Brent Thomson

Personal information
- Born: Wanganui, New Zealand

Horse racing career
- Sport: Horse racing

Major racing wins
- WRC George Adams Handicap (1974) Cox Plate (1975, 1977, 1978, 1979) Auckland Cup (1976) LKS Mackinnon Stakes (1977, 1978, 1979) Railway Handicap (1978) Underwood Stakes (1978, 1982, 1988, 1993) Victoria Derby (1978) VRC Sprint Classic (1978) Rosehill Guineas (1979) Australian Derby (1979) Adelaide Cup (1980, 1988) VRC Sires Produce Stakes (1980, 1983) Rawson Stakes (1980) Doomben 10,000 (1980) Marlboro Cup (1981) George Ryder Stakes (1982) Futurity Stakes (1982, 1984) Caulfield Cup (1982, 1987) Australian Cup (1983, 1988) Caulfield Guineas (1983, 1987, 1988) Perth Cup (1983) Canterbury Guineas (1984) Goodwood Handicap (1988) International race wins: Grosser Preis von Baden (1984) Cork And Orrery Stakes (1984) Nunthorpe Stakes (1984) Ascot Gold Cup (1985) Haydock Sprint Cup (1985) Hong Kong Gold Cup (1985) Hong Kong Classic Mile (1985) Queen Elizabeth II Stakes (1986) St James's Palace Stakes (1986) Queen Elizabeth II Cup (1989, 1991) Queen's Silver Jubilee Cup (1989) Centenary Sprint Cup (1991) Macau Star Of Sand Stakes (1997) Macau Derby (1997)

Honours
- Australian Racing Hall of Fame

Significant horses
- Dulcify Lord Reims Family of Man Strawberry Road

= Brent Thomson =

New Zealand jockey

Brent Thomson (born 1958 in Wanganui) is a New Zealand jockey, who is best known for winning the Cox Plate on four occasions, and his association with the champion horse Dulcify.

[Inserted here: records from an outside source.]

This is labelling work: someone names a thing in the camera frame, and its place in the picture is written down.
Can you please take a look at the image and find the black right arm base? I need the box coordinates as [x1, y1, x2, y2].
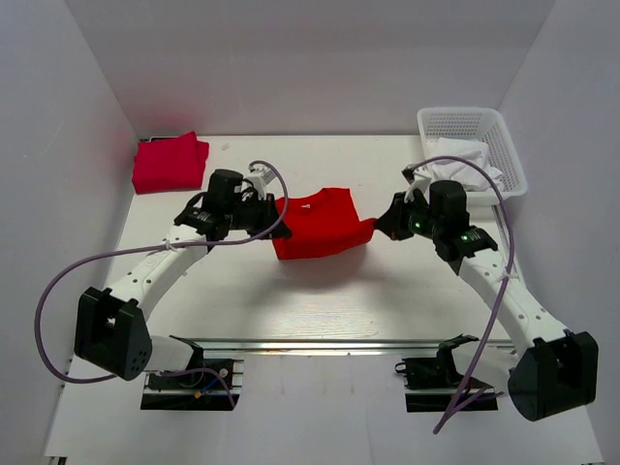
[394, 334, 506, 414]

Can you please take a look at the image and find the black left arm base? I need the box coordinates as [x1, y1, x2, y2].
[140, 358, 243, 412]

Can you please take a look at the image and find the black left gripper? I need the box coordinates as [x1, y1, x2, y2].
[226, 193, 293, 240]

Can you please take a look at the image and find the aluminium rail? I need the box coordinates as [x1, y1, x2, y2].
[144, 337, 534, 355]

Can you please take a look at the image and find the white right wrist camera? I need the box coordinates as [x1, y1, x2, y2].
[402, 166, 432, 202]

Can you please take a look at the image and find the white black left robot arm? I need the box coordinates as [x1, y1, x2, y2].
[74, 161, 292, 387]

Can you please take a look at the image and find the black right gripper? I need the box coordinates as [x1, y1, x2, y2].
[374, 190, 444, 240]

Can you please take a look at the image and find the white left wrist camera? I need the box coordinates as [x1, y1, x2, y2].
[247, 164, 276, 201]

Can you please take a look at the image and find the red t-shirt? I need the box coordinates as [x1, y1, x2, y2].
[272, 187, 376, 261]

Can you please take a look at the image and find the folded crimson t-shirt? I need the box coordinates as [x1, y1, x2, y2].
[132, 132, 209, 195]

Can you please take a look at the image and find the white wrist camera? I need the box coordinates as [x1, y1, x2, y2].
[402, 166, 432, 202]
[247, 164, 276, 201]

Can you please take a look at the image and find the white plastic basket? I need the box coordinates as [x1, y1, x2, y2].
[418, 107, 528, 200]

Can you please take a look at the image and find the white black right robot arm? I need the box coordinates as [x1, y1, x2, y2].
[375, 181, 599, 421]

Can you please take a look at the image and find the white t-shirt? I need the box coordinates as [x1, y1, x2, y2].
[425, 138, 505, 192]

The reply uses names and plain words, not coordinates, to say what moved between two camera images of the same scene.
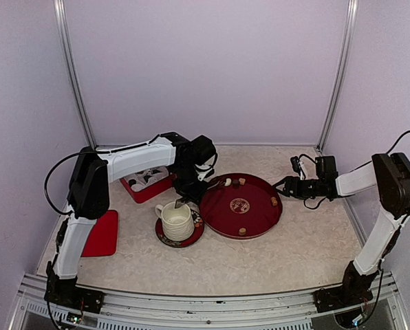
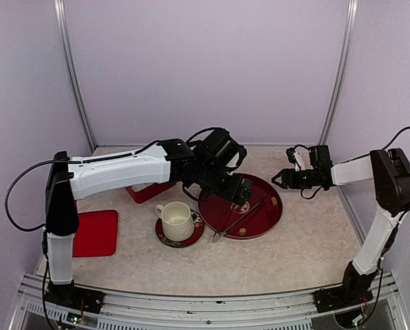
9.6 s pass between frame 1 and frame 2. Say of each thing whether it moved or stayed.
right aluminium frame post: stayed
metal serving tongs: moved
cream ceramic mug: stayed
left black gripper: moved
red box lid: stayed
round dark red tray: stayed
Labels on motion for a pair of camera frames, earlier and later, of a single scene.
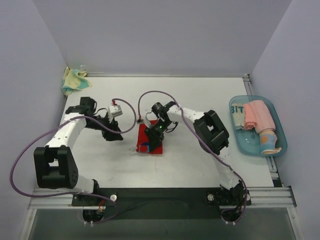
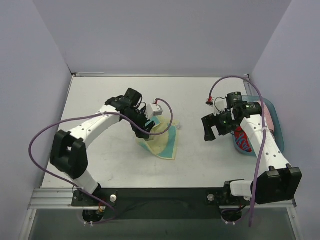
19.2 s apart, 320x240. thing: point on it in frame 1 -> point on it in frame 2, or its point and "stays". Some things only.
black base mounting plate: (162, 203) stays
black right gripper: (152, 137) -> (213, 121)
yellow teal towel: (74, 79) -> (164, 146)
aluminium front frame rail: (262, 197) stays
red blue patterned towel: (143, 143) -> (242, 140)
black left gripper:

The son of a leading trainer Kevin Thomson, Brent became the champion apprentice of New Zealand at the age of 16.

He moved to Australia as a teenager to further his career, earning the nickname ‘The Babe’ from the local racing press.

Settling in Melbourne, he became the stable rider for Colin Hayes, winning three jockey's premierships during his six-year association with the trainer, which included wins in the Cox Plate on So Called, and the AJC Derby, Victoria Derby, Rosehill Guineas, and Cox Plate on Dulcify. He also won many major races riding for other trainers, including two more Cox Plates (on Fury's Order Family of Man), and the Caulfield Cup on Gurner's Lane.

A successful stint riding overseas (chiefly in the United Kingdom) followed where he rode more than 100 winners. He also rode the Australian horse Strawberry Road to victory in the 1984 Grosser Preis von Baden

Upon returning to Australia, further big race success followed winning a second Caulfield Cup and an Adelaide Cup on Lord Reims as well as a famous victory in the Australian Cup on Dandy Andy who defeated the champions Vo Rogue and Bonecrusher at long odds.

Thomson retired from riding in 2000 but continued to work in the bloodstock industry.

In 2012 he was inducted into the New Zealand Racing Hall of Fame and in 2019 into the Australian Racing Hall of Fame.